YOUR OBJECTIVE:
Everything from the first line of the data below through the line that contains "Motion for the" should be written out exactly, please, and nothing more; the pictures stay out.

────────

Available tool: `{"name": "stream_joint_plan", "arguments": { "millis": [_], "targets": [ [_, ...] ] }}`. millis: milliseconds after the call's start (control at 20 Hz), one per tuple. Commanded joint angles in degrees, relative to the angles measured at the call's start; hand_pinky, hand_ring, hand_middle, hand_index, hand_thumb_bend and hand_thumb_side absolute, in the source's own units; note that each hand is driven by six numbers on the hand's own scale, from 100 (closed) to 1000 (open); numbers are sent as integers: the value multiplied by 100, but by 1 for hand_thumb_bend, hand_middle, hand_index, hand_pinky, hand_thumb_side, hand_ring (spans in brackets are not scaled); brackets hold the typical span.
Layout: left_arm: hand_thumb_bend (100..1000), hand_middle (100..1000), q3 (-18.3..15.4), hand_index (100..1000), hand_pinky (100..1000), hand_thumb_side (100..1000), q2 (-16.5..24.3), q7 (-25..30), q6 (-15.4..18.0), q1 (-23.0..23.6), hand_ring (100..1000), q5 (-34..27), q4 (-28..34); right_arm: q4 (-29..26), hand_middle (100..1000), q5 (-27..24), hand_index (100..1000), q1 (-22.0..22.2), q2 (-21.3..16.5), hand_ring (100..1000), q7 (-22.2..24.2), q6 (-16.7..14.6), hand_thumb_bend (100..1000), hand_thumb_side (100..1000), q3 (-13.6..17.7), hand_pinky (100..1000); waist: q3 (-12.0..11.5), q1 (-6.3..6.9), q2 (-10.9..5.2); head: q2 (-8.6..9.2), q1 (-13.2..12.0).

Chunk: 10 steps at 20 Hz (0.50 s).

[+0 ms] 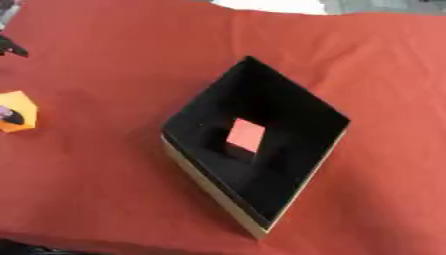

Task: Pick up objects on the table and place them in the box.

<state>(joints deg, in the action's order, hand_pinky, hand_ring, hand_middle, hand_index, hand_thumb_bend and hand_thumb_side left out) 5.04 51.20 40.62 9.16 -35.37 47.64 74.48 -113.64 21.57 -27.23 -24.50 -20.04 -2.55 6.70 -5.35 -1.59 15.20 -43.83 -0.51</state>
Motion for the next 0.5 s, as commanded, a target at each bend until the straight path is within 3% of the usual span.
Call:
{"name": "stream_joint_plan", "arguments": {
  "millis": [50,500],
  "targets": [
    [813,896,-124,959,825,454,208,59,-2,-70,899,-52,-80,-95,643,-25,813,-80,-158,700,0,10,100,683,33,817,-10,21,-78,-29,-19],
    [804,893,-176,956,820,455,113,-45,-75,-156,897,139,-512,-95,643,-35,813,-75,-145,700,2,8,100,683,35,817,22,20,-81,-29,-285]
  ]
}}
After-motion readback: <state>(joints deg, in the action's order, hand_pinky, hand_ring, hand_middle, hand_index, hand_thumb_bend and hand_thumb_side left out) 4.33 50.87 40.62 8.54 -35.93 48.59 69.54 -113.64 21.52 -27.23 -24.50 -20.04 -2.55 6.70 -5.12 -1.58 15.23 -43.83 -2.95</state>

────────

SOLUTION:
Available tool: `{"name": "stream_joint_plan", "arguments": { "millis": [_], "targets": [ [_, ...] ] }}`. millis: milliseconds after the call's start (control at 20 Hz), one per tuple. Commanded joint angles in degrees, relative to the angles measured at the call's start; hand_pinky, hand_ring, hand_middle, hand_index, hand_thumb_bend and hand_thumb_side absolute, in the source's own units; note that each hand is driven by six numbers on the hand's own scale, from 100 (closed) to 1000 (open); numbers are sent as integers: the value multiplied by 100, but by 1 for hand_thumb_bend, hand_middle, hand_index, hand_pinky, hand_thumb_side, hand_ring (spans in brackets are not scaled); brackets hold the typical span.
Layout: left_arm: hand_thumb_bend (100..1000), hand_middle (100..1000), q3 (-18.3..15.4), hand_index (100..1000), hand_pinky (100..1000), hand_thumb_side (100..1000), q2 (-16.5..24.3), q7 (-25..30), q6 (-15.4..18.0), q1 (-23.0..23.6), hand_ring (100..1000), q5 (-34..27), q4 (-28..34); right_arm: q4 (-29..26), hand_middle (100..1000), q5 (-27..24), hand_index (100..1000), q1 (-22.0..22.2), q2 (-21.3..16.5), hand_ring (100..1000), q7 (-22.2..24.2), q6 (-16.7..14.6), hand_thumb_bend (100..1000), hand_thumb_side (100..1000), q3 (-13.6..17.7), hand_pinky (100..1000); waist: q3 (-12.0..11.5), q1 (-6.3..6.9), q2 (-10.9..5.2); head: q2 (-8.6..9.2), q1 (-13.2..12.0).

Chunk: 10 steps at 20 Hz (0.50 s).

[+0 ms] 

Task: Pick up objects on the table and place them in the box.

<state>(joints deg, in the action's order, hand_pinky, hand_ring, hand_middle, hand_index, hand_thumb_bend and hand_thumb_side left out) 5.04 51.20 40.62 9.16 -35.37 47.64 74.48 -113.64 21.57 -27.23 -24.50 -20.04 -2.55 6.70 -5.35 -1.59 15.20 -43.83 -0.51</state>
Motion for the next 0.5 s, as commanded, a target at each bend until the straight path is within 3% of the usual span.

The reply to this exercise is complete.